Listed below are a few of the statements that are commonplace in our business, which may come as a surprise to those not familiar with what appraisers must deal with to be successful in their profession.

  1. “We need $200,000 to make the loan. Your appraiser appraised the property for $190,000. Could you see if he could raise the value $10,000 so that we can make this loan?”

  2. “I know that this is a modular house, but our bank does not require the appraiser to use modular comparables, even if the subject is modular. Could you see if he can find some site-built comparables that will get the value up?”

  3. “The appraiser should have known better than to have appraised the property at $120,000 when the loan amount is $150,000.”

  4. “We will never use your services again. Why would anyone want to pay $300 for an appraisal that came in low, which they could not use?”

So where do we start with this can of worms? First, let’s say that the appraiser is in a position where he or she depends upon the customer to supply orders to stay in business. In cases like those above, most appraisers will take care and use diplomacy in responding to comments such as those above. Other than that, the appraiser is bound to his or her professional standards, which fall outside, way outside, that which would allow the appraiser to accommodate a client under the above circumstances.

By reading the above quotes, one would get the idea that the job of the appraiser is to appraise properties for the amounts as specified by the client. One would have to question whether those making such statements understand the big picture of the property being used as collateral to secure loans and that the true value of the property is the foundation of the mortgage security process. There are two issues that raise their head here. The first is that of ethics, professional standards and regulations, and the other is whether the appraisal was properly prepared.
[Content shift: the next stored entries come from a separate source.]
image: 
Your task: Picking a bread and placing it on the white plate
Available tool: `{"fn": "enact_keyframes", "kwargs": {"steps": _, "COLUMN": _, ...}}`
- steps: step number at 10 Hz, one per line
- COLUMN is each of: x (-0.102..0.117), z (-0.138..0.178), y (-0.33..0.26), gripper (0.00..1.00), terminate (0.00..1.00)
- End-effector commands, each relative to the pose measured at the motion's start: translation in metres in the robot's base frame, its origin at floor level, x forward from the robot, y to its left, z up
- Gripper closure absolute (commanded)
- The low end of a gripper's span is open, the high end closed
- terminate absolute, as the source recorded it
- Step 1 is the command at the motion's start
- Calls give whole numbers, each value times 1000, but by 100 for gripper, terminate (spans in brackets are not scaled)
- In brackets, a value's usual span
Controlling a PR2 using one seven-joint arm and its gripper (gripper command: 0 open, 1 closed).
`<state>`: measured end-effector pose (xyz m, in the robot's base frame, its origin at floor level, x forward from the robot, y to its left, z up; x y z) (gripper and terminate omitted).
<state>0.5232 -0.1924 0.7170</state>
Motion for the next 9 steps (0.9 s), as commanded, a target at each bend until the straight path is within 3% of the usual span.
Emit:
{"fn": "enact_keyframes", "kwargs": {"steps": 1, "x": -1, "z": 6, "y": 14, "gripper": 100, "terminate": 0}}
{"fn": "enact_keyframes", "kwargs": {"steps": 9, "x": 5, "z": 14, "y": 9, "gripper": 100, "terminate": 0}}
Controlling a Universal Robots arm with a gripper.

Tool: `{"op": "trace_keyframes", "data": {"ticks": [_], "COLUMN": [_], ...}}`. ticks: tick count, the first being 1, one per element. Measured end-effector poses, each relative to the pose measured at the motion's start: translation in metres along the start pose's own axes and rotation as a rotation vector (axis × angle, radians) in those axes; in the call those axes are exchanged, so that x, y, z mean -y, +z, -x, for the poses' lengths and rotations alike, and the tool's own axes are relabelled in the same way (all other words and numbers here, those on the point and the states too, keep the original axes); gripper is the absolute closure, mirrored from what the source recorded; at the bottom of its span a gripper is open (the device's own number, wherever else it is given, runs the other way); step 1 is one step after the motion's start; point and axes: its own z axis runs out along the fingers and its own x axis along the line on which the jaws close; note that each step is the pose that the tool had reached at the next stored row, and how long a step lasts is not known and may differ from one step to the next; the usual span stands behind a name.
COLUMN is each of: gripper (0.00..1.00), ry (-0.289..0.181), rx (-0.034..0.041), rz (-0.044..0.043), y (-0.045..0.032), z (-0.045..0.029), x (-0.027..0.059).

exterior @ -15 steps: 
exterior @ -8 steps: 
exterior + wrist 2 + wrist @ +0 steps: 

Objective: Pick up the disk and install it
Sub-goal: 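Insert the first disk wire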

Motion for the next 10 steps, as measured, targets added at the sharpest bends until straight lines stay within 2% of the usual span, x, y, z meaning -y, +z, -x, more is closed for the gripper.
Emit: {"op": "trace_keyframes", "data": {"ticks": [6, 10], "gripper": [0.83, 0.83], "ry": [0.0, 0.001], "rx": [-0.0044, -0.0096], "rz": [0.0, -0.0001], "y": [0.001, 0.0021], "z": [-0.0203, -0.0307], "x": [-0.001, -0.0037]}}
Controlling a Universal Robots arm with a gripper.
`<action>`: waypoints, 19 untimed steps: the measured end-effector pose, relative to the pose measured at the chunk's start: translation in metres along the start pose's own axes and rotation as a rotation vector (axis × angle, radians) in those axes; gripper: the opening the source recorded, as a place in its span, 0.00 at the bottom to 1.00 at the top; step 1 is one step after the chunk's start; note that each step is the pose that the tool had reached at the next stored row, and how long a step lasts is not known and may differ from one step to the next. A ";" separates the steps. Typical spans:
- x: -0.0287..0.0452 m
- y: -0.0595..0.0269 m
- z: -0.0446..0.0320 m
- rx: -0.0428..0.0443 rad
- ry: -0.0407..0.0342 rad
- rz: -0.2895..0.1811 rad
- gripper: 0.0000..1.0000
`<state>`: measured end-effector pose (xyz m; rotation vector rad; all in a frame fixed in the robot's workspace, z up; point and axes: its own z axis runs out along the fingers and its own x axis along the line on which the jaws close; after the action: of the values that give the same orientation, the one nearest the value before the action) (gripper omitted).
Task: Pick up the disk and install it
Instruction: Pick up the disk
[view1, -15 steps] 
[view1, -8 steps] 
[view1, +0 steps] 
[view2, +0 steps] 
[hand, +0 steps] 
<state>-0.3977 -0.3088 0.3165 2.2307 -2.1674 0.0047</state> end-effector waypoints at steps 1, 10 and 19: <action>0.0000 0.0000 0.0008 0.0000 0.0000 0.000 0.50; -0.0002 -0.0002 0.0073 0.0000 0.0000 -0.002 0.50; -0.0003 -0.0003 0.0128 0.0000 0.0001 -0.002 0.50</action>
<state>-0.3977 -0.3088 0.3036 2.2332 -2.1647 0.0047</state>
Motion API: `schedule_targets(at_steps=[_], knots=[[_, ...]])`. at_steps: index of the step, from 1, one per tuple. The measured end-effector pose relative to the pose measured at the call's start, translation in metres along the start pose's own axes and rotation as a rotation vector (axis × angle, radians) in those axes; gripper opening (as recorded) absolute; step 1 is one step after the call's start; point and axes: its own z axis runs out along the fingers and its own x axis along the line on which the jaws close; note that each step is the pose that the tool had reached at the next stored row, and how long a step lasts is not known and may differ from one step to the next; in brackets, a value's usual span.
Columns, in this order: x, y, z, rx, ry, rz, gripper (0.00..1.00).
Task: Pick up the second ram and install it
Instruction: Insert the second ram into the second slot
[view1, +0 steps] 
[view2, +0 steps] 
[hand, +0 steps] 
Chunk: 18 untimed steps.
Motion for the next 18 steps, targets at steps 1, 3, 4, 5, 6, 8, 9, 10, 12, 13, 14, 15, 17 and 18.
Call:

Suffice it to say that all four of the statements, made above, fall into the category of either being unethical and/or against regulations. Given the aggressive regulatory environment and the evermore-increasing concern about loan fraud, I would discourage any lender from making statements, such as the above, for their own protection. I am not trying to imply that many or most lenders would make such statements. Frankly it is a small minority of them, but it does frequently happen. Furthermore, I am of the opinion that such statements are often made, not out of ill intent, but out of a misunderstanding. It just may very well be that the client has good reason to question an appraisal if it does not meet his expectations or those of the owner. Mistakes do happen and, in such cases, the appraiser is not only ethically able, but also is obligated to correct them. Let’s examine them in the context of the circumstances in which they were made.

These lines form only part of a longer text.